The complexity of contemporary society and business has led more organizations to accept design techniques and methodologies into their business processes. Consulting studios like IDEO and Frog Design are putting design thinking at the forefront of innovation and business strategy development. Ideas such as empathy, prototyping, and embracing failure are changing the way companies are developing products, interacting with customers and planning for the future.
It seems like design is all the rage now, so let’s read some articles.

Capturing the Design Spirit of Gen X

In his 1991 novel, Generation X: Tales from an Accelerated Culture, Douglas Coupland coined the phrase architectural indigestion, “the almost obsessive need to live in a ‘cool’ architectural environment.” It’s a kind of aesthetic gout, caused by consuming too much “simplistic pine furniture [and] matte black high-tech items” too quickly.

“The x in Gen X was an exhausted shrug from a cohort denied power by youth-obsessed Baby Boomers, who instead willed them a world of invasive technology, ecological collapse, and spectacular terrorism — and told them consumption was the answer. Hence gout. Between the fall of the Berlin Wall and the fall of the Twin Towers, the market recast that ‘need’ as self-care and self-expression, all put on maxed-out credit cards.”

“But this isn’t the louche punk of, say, Damien Hirst. Instead, it’s a focus on the what of what was around them. It was a way to, as Sellers puts it, “take design to commerce” without simply feeding the beast. “There had been a quite rigid approach to design before them,” says Dzekciorius. “With modernism and minimalism, it had been very rational. This generation saw more opportunity to be expressive.”

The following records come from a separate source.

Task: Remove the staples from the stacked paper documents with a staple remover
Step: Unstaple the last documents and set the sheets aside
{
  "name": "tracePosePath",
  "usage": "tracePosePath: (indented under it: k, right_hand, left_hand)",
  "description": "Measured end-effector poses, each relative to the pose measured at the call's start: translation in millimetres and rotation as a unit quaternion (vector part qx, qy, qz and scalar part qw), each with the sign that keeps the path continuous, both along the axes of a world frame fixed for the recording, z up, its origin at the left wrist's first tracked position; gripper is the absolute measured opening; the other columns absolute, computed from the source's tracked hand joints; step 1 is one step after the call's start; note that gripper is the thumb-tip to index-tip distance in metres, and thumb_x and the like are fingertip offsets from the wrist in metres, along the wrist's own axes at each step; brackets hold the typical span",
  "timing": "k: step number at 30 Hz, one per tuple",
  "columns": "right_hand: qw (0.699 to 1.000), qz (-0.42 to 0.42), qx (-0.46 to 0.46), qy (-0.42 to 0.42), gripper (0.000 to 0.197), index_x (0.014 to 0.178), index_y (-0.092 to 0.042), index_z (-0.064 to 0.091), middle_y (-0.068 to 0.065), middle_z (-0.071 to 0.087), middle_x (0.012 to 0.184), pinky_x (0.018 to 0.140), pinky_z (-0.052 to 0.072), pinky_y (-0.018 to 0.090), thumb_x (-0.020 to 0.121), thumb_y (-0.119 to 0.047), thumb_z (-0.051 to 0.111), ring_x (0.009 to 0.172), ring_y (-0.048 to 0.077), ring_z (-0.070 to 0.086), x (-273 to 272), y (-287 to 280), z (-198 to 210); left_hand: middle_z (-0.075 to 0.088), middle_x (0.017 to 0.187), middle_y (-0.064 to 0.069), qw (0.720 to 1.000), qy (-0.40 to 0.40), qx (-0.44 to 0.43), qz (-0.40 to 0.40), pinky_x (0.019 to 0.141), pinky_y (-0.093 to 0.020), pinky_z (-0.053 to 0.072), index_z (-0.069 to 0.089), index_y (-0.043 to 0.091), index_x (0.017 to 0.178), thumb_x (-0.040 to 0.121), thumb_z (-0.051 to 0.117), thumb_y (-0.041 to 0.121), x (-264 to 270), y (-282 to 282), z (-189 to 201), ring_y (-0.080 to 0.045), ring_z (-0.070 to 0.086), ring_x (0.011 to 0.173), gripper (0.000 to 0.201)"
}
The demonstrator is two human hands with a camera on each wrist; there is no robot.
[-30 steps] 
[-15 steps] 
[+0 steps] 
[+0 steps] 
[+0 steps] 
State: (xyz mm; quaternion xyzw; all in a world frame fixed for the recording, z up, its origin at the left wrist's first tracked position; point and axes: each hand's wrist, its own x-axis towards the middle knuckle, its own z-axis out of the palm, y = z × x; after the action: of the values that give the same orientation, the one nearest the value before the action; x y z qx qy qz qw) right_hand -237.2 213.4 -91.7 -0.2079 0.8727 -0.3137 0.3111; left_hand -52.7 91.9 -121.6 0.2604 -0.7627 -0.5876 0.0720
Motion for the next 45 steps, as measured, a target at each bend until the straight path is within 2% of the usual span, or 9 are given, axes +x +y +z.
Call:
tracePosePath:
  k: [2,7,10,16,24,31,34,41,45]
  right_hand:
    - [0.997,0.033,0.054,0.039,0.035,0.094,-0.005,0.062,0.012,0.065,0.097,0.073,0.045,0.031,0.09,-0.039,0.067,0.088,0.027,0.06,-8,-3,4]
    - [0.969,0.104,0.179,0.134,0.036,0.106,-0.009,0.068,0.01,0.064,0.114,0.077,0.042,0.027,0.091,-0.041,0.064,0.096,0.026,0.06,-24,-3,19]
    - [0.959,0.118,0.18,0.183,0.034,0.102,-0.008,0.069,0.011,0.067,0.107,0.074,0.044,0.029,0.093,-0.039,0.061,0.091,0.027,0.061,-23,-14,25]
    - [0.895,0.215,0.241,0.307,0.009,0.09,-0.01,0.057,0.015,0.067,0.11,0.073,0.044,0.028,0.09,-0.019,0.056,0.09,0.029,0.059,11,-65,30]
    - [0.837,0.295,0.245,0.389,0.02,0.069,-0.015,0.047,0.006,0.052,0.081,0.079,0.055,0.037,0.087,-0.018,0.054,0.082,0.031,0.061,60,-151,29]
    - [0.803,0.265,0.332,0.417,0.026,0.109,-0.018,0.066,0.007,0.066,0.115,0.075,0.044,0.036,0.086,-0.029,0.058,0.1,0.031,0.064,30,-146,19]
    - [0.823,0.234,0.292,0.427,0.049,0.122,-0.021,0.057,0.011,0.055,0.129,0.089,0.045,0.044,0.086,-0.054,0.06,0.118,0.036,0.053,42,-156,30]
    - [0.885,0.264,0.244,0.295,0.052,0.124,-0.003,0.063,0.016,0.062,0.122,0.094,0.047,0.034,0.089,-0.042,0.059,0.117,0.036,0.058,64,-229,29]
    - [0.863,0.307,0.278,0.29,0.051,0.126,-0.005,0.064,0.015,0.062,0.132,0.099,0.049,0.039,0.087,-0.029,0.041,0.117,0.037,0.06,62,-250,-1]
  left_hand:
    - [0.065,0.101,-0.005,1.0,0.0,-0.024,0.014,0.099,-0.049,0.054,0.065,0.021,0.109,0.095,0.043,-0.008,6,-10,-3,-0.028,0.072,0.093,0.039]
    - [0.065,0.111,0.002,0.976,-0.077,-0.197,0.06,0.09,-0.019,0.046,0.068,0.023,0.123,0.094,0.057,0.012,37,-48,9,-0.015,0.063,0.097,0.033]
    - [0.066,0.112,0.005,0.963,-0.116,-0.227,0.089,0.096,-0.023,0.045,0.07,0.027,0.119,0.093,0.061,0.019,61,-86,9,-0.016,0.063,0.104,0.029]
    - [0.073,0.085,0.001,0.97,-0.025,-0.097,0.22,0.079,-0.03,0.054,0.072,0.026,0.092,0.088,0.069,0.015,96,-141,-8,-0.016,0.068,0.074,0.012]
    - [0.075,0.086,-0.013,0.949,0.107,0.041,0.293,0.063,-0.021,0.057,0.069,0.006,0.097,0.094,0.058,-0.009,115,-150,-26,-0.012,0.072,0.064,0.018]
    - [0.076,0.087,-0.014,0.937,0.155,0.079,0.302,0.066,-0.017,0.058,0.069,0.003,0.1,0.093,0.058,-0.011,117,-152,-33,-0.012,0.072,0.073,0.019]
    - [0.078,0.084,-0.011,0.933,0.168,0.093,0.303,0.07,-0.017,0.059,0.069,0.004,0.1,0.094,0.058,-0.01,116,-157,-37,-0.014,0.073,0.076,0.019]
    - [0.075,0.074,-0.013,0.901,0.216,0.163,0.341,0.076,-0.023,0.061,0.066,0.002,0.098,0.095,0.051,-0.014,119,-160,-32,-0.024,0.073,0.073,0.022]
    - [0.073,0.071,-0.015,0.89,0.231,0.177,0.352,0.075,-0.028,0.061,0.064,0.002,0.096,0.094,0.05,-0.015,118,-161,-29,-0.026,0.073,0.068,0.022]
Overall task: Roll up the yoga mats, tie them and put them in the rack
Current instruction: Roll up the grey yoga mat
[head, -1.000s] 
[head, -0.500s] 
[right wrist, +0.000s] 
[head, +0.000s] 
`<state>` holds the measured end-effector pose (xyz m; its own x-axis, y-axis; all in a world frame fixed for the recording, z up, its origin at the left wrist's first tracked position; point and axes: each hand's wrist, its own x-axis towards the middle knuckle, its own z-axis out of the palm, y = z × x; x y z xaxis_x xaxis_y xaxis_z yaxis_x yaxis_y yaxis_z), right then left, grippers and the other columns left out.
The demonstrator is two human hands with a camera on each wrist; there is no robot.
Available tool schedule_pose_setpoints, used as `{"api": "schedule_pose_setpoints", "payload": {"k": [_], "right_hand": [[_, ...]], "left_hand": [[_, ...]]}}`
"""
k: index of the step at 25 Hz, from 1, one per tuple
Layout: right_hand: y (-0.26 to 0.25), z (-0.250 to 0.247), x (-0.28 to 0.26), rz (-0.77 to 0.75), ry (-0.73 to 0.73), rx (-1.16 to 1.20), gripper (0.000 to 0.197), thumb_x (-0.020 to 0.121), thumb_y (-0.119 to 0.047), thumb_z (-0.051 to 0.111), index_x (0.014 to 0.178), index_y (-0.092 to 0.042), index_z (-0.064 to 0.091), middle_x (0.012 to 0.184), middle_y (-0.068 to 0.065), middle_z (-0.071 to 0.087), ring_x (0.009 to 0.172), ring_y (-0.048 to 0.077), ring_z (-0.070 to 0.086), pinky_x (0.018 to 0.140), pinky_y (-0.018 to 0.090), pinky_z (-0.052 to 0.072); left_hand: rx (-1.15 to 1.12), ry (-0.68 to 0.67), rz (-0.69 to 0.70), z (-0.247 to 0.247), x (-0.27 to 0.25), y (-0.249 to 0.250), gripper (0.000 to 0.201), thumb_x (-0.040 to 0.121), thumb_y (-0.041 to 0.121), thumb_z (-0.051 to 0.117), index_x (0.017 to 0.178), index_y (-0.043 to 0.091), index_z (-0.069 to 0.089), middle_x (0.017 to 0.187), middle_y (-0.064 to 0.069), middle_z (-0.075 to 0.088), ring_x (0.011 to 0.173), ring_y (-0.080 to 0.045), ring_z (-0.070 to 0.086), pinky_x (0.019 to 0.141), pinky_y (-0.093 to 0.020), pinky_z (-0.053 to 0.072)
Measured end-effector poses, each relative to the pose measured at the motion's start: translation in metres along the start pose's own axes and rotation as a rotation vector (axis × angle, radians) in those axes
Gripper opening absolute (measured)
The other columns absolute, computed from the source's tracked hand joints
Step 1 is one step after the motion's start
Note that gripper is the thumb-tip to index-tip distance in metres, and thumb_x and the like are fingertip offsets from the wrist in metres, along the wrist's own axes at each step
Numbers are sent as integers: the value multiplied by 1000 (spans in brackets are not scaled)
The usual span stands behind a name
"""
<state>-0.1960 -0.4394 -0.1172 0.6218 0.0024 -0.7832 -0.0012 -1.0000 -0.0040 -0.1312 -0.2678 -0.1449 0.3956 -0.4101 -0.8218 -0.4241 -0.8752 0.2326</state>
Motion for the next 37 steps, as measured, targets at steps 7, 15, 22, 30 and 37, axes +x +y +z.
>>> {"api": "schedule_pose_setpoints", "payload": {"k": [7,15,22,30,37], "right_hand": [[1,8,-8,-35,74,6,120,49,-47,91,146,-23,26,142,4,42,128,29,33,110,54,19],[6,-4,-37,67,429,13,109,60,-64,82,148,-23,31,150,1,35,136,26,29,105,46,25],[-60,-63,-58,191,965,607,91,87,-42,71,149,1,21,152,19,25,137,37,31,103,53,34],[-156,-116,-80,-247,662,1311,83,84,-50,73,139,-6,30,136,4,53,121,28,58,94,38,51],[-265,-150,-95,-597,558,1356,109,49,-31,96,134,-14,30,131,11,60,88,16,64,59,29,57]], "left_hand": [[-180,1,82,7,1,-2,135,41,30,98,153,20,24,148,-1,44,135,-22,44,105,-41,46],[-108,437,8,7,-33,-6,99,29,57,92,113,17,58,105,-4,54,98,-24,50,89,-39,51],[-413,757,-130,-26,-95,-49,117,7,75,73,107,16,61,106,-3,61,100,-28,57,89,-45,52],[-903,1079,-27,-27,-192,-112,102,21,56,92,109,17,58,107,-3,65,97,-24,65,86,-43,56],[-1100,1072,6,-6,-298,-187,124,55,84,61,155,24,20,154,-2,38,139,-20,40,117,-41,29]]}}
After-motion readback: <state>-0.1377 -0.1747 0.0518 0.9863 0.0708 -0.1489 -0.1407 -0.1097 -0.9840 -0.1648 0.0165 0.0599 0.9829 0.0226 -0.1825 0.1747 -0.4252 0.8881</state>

How the Dumb Design of a WWII Plane Led to the Macintosh

By law, that ingenious bit of design — known as shape coding — still governs landing gear and wing flaps in every airplane today. And the underlying idea is all around you: It’s why the buttons on your videogame controller are differently shaped, with subtle texture differences so you can tell which is which. It’s why the dials and knobs in your car are all slightly different, depending on what they do. And it’s the reason your virtual buttons on your smartphone adhere to a pattern language.

“Instead, designing better machines meant figuring how people acted without thinking, in the fog of everyday life, which might never be perfect. You couldn’t assume humans to be perfectly rational sponges for training. You had to take them as they were: distracted, confused, irrational under duress. Only by imagining them at their most limited could you design machines that wouldn’t fail them.”

“Today, this paradigm shift has produced trillions in economic value. We now presume that apps that reorder the entire economy should require no instruction manual at all; some of the most advanced computers ever made now come with only cursory instructions that say little more than “turn it on.” This is one of the great achievements of the last century of technological progress, with a place right alongside GPS, Arpanet, and the personal computer itself.”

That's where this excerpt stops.